## Required action:
Make an exact copy of the listing so that no picture is carried over.

---------- Data extract

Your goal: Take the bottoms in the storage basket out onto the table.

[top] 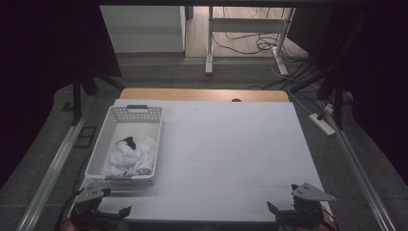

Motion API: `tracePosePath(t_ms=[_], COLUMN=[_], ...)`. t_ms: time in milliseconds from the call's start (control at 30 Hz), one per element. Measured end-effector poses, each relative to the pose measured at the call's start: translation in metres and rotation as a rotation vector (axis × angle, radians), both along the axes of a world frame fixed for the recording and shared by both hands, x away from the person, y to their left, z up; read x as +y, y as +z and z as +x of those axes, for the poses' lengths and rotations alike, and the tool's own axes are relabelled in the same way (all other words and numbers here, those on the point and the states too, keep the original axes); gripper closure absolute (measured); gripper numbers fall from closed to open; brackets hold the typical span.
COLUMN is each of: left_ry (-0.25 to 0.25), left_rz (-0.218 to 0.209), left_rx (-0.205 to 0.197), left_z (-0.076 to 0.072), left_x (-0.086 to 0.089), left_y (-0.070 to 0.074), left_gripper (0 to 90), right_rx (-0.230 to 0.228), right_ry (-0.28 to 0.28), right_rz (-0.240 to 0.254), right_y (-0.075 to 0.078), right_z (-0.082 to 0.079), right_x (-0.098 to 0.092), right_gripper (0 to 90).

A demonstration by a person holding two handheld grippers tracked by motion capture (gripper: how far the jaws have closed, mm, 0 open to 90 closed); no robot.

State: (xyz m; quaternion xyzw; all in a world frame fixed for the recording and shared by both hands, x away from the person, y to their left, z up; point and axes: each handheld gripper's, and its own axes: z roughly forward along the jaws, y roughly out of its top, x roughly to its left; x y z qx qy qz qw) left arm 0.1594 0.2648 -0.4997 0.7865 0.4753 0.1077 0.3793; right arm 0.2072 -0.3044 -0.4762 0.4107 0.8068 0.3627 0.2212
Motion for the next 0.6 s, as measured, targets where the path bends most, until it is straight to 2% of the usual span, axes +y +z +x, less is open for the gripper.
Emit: tracePosePath(t_ms=[600], left_ry=[-0.017], left_rz=[-0.003], left_rx=[-0.036], left_z=[-0.0002], left_x=[-0.0026], left_y=[0.0102], left_gripper=[0.0], right_rx=[0.008], right_ry=[0.006], right_rz=[0.000], right_y=[-0.0004], right_z=[0.0007], right_x=[0.0001], right_gripper=[0.0])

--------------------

## Expected answer:
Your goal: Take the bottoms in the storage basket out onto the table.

[top] 

Motion API: `tracePosePath(t_ms=[_], COLUMN=[_], ...)`. t_ms: time in milliseconds from the call's start (control at 30 Hz), one per element. Measured end-effector poses, each relative to the pose measured at the call's start: translation in metres and rotation as a rotation vector (axis × angle, radians), both along the axes of a world frame fixed for the recording and shared by both hands, x away from the person, y to their left, z up; read x as +y, y as +z and z as +x of those axes, for the poses' lengths and rotations alike, and the tool's own axes are relabelled in the same way (all other words and numbers here, those on the point and the states too, keep the original axes); gripper closure absolute (measured); gripper numbers fall from closed to open; brackets hold the typical span.
COLUMN is each of: left_ry (-0.25 to 0.25), left_rz (-0.218 to 0.209), left_rx (-0.205 to 0.197), left_z (-0.076 to 0.072), left_x (-0.086 to 0.089), left_y (-0.070 to 0.074), left_gripper (0 to 90), right_rx (-0.230 to 0.228), right_ry (-0.28 to 0.28), right_rz (-0.240 to 0.254), right_y (-0.075 to 0.078), right_z (-0.082 to 0.079), right_x (-0.098 to 0.092), right_gripper (0 to 90).

A demonstration by a person holding two handheld grippers tracked by motion capture (gripper: how far the jaws have closed, mm, 0 open to 90 closed); no robot.

State: (xyz m; quaternion xyzw; all in a world frame fixed for the recording and shared by both hands, x away from the person, y to their left, z up; point and axes: each handheld gripper's, and its own axes: z roughly forward along the jaws, y roughly out of its top, x roughly to its left; x y z qx qy qz qw) left arm 0.1594 0.2648 -0.4997 0.7865 0.4753 0.1077 0.3793; right arm 0.2072 -0.3044 -0.4762 0.4107 0.8068 0.3627 0.2212
Motion for the next 0.6 s, as measured, targets where the path bends most, until it is straight to 2% of the usual span, axes +y +z +x, less is open for the gripper.
Emit: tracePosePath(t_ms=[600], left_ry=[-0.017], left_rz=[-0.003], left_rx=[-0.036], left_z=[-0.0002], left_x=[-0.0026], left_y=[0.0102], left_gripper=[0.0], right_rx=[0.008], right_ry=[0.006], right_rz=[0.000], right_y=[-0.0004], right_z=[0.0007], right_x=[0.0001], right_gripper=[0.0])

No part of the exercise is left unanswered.